(Cave)
Uma mesa. Um bar.
Um homem. Uma mulher.
Um espelho com empregado ao fundo.
A mulher é louca ao espelho: prepara-se para a caçada:
arranha cabelos, mascara cicatrizes, borrifa de perfume os lóbulos; descruza as pernas de renda; os lábios mudam de cor e idade.
A gordura é vício; a fealdade indecisão.
São duas e meia da manhã.
O gelo derrete nos copos.
O homem suspende. Avalia o redor.
A linguagem é imprecisa.
O vazio enche-se de copos.
As almas de vodka.
O homem cansado domestica o bigode;
sossega as sobrancelhas com saliva.
Esquadrinha um novo ângulo numa das patilhas e diz:
-Tenho sono.
A mulher responde:
-Ainda é cedo. Nenhum amor se deita para dormir.
Dentro do espelho, as bocas mordem-se sem sinal de sangue.
O homem levanta-se, sai.
A mulher louca cruza novamente as pernas.
O empregado assiste a tudo, impávido e transparente, enquanto limpa com um pano o bolor dos copos.
(Rés-do-chão)
Os livros fazem fazer coisas.
Divórcios, poemas.
O amor também.
Ele gosta de livros.
Ela gosta dele. Oferece-lhe livros.
Ele lê os livros que ela lhe oferece deitado no lado esquerdo da cama.
Ela não lê, antes medita:
Para que lado se deita o amor? Por qual narina respira melhor?
Ela levanta-se do lado direito da cama e veste o robe de seda púrpura.
Prepara-se para o afecto.
Ele continua a ler: prefere a carne e o odor forte de certas frases.

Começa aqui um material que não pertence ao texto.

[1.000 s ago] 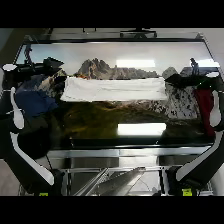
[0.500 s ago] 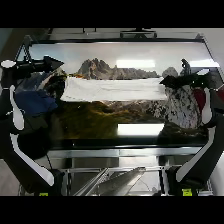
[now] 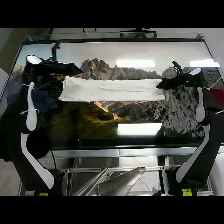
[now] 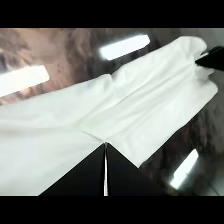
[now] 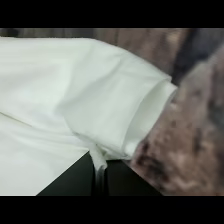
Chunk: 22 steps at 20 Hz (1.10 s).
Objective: Fold the shirts.
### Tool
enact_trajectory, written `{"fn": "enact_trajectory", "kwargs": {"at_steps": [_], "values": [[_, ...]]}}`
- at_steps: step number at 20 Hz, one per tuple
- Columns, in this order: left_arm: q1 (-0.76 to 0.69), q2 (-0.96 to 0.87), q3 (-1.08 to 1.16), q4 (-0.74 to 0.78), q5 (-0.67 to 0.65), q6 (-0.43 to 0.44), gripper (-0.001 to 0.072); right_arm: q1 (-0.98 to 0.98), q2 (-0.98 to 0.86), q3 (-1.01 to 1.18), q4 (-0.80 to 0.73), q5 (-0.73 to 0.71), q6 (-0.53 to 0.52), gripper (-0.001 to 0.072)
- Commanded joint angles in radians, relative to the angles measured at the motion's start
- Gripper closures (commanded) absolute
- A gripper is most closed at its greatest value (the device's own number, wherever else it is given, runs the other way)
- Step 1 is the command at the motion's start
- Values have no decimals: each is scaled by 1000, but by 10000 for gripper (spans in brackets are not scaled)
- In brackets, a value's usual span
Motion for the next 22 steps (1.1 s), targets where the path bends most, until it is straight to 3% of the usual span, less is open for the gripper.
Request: {"fn": "enact_trajectory", "kwargs": {"at_steps": [1,4,8,10,16,19,22], "values": [[-153,-2,0,290,94,-134,708,2,25,72,84,52,53,693],[-300,-36,0,431,242,-246,708,2,89,77,98,115,90,693],[-423,-115,7,426,369,-305,708,5,198,77,335,200,90,693],[-451,-172,54,423,362,-344,707,11,252,77,428,213,90,693],[-456,-222,69,267,393,-358,706,60,304,77,443,212,115,693],[-420,-143,69,154,348,-355,706,92,303,76,439,175,116,693],[-328,25,69,157,209,-354,706,142,300,76,440,123,146,693]]}}
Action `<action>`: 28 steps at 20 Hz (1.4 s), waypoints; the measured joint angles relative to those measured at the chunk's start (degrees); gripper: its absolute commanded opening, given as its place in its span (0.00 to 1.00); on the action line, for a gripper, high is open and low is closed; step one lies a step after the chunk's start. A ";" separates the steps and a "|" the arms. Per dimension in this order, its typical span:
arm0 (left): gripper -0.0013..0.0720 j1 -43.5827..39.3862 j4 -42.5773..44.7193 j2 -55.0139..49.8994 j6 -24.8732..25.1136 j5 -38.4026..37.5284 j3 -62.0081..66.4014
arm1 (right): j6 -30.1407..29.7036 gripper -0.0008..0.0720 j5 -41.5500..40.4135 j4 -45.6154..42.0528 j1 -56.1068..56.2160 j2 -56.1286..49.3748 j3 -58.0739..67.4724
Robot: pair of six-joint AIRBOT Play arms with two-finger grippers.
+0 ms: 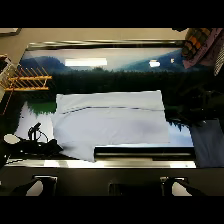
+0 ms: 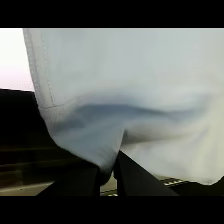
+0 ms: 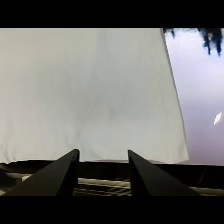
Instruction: Fold the clothes and pants, and hang the long-sleeved shirts on hangers.
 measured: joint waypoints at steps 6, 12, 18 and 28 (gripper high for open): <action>0.04 -0.17 -0.04 0.00 0.20 -0.98 0.00 | -0.02 0.49 -1.57 -0.35 0.00 2.01 0.00; 0.04 -0.17 -0.07 0.00 0.42 -1.14 0.04 | -0.17 0.70 -2.89 -2.60 -0.17 1.09 -0.44; 0.04 -0.17 -0.07 0.00 0.74 -1.20 0.04 | 0.20 0.70 -2.56 -6.60 -0.17 -5.25 -4.83; 0.04 -0.17 -0.46 0.00 1.03 -1.14 0.04 | -0.66 0.66 3.72 -6.95 -0.17 -10.25 -13.25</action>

Adormece com o livro aberto a fazer o cume do coração.
Com a página 63.
Ela destapa-lhe o coração, lê uma frase aleatória.

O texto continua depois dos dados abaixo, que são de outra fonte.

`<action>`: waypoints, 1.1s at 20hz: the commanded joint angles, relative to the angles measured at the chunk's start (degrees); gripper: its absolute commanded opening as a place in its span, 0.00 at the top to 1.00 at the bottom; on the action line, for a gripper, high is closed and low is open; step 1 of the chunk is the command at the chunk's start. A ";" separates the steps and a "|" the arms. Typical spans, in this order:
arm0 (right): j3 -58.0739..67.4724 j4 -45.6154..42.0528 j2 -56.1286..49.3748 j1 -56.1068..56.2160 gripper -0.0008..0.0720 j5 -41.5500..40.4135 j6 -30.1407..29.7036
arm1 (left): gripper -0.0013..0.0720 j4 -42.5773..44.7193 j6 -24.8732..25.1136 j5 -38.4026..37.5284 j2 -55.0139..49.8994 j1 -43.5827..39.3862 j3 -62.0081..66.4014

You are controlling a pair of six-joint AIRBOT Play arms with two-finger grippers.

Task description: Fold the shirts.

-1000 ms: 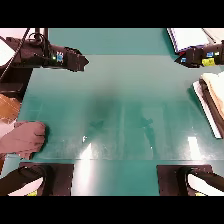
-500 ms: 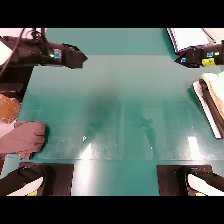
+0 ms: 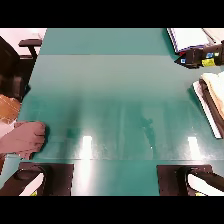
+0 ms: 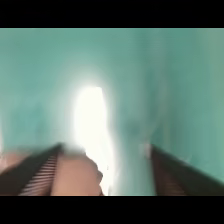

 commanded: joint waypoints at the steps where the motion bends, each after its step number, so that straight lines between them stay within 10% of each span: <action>1: 0.04 0.02 0.02 0.07 0.96 0.07 0.00 | 0.08 6.67 -2.10 -1.90 2.54 5.84 -13.29; 9: 0.04 0.00 0.02 0.07 0.96 -0.28 0.00 | 0.08 6.05 -7.87 10.10 2.51 8.70 -39.78; 10: 0.04 0.00 0.02 0.07 0.96 -0.46 0.00 | 0.26 6.08 -8.28 9.84 2.54 8.70 -39.52; 11: 0.04 0.00 0.02 0.07 0.96 -0.44 0.00 | 0.70 6.01 -8.61 9.46 2.54 8.70 -38.91; 12: 0.04 0.00 0.00 0.07 0.96 -0.46 0.00 | 0.93 5.77 -8.85 9.27 2.54 8.68 -37.99; 22: 9.75 -0.13 0.02 -0.07 0.97 -0.87 0.00 | 0.95 4.11 -7.43 3.63 2.49 -10.32 6.75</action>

Rasga, amarfanha, mastiga, engole.
Despe o robe de seda púrpura e veste o pijama com o cheiro a vésperas.
Algodão impregnado de monotonia.
Os livros fazem fazer coisas.
Divórcios, poemas.
O amor também.
(1.º B)
Não há como alterar a vida.
À janela, o velho acende o cigarro.
Puxa a morte para dentro dos pulmões.
O hábito manso.
Bate o indicador na boca acesa e a cinza cai sobre o canteiro de rosas. Diz:
O meu cinzeiro é o mundo.
(2.º A)
A noite cresce na cama zangada.
De costas voltadas. Ela, ele.
Respiram a fingir: dormir é aquilo.
Olhos adúlteros interditos por pálpebras.
Corpos quietos que doem nos lençóis.
A noite como competição.
Quem vence a maratona da insónia?
Ela finge melhor o sono. Engoliu a borboleta.
Ele respira grilos nos pulmões.
Ela move a tíbia esquerda. A omoplata.
Ele hesita no embate da pele.
Corpo a perdoar?
Ele roda a cabeça, tronco. Procura o hálito das abelhas.
A sua mão tenaz descobre as costelas dela.
Ela não tem dúvidas.
Os dedos dele: flores de penugem que vão mutilá-la.
(5.º C)
Vejam isto:
A mulher magra, que habita no quinto andar, um apartamento com escassa mobília, inicia um choro.
O espadarte ficou salgado?
As unhas pintadas de azul não combinam com os sapatos?
Esqueceu-se de comprar o amaciador para a roupa?
O cão da vizinha perturbou-lhe o sono?
A mulher magra desconhece a razão concreta.
Sabe do que precisa.
Era o que mais faltava.
Esperar que os dias nos ofereçam uma razão concreta para um acontecimento.
A mulher magra chora.
Corridos cinco minutos o nível do pranto já chega aos rodapés.
10 centímetros.
Se a mulher magra não encontrar a razão concreta, dentro de meia hora a enchente alcançará as gavetas.
76 centímetros.
Depois os armários.
Dentro de uma hora a sirene do carro dos bombeiros ecoará por todo o bairro.
Uma inundação, alguém gritará, num rés-do-chão.
Mesmo aí, a mulher magra, não cessará.
Arregaçará a saia, subirá ao tampo da mesa.
Insistirá no choro.
Era o que mais faltava.
Esperar que os dias nos ofereçam uma razão concreta para um acontecimento.